__YOUR GOAL__:
An exact copy of the lines from the top of the data through the line with "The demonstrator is" is what you should give, with no pictures in it.

* * * * * * * * *

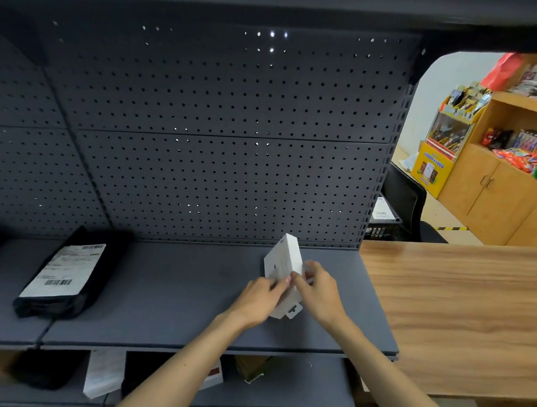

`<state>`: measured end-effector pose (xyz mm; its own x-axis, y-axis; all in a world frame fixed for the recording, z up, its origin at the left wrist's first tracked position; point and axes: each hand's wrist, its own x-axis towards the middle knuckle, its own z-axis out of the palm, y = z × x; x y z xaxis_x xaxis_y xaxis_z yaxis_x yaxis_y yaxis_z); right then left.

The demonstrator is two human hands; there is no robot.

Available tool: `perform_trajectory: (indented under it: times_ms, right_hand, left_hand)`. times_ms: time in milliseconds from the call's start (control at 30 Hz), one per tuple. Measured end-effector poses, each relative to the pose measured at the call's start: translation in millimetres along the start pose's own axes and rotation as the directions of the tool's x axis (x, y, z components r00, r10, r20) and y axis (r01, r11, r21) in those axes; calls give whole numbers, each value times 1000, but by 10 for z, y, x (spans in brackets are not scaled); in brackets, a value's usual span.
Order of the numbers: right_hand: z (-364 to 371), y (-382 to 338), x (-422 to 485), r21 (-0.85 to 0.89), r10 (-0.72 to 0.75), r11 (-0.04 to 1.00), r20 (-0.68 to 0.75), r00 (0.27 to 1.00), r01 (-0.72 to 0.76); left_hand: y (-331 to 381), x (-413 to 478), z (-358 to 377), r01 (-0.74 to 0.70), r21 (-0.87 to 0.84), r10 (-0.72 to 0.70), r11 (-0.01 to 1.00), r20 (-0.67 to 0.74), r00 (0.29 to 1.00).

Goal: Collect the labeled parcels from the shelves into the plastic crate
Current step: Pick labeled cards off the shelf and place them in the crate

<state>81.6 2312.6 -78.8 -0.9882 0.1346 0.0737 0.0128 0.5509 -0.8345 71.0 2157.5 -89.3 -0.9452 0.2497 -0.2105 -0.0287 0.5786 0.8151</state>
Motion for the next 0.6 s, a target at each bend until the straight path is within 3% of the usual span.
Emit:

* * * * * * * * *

__RESPONSE__:
`<state>`: measured end-effector pose (xyz mm; its own x-axis, y-axis; all in a world frame fixed for the recording, z up, its origin at the left wrist's first tracked position; point and axes: each hand's wrist, its own x-axis towards the middle knuckle, its own z-axis out of the palm, y = z × x; x y z xaxis_x xaxis_y xaxis_z yaxis_x yaxis_y yaxis_z); right then left.

The demonstrator is two human hands; there is no robot.

This completes the answer to the exercise.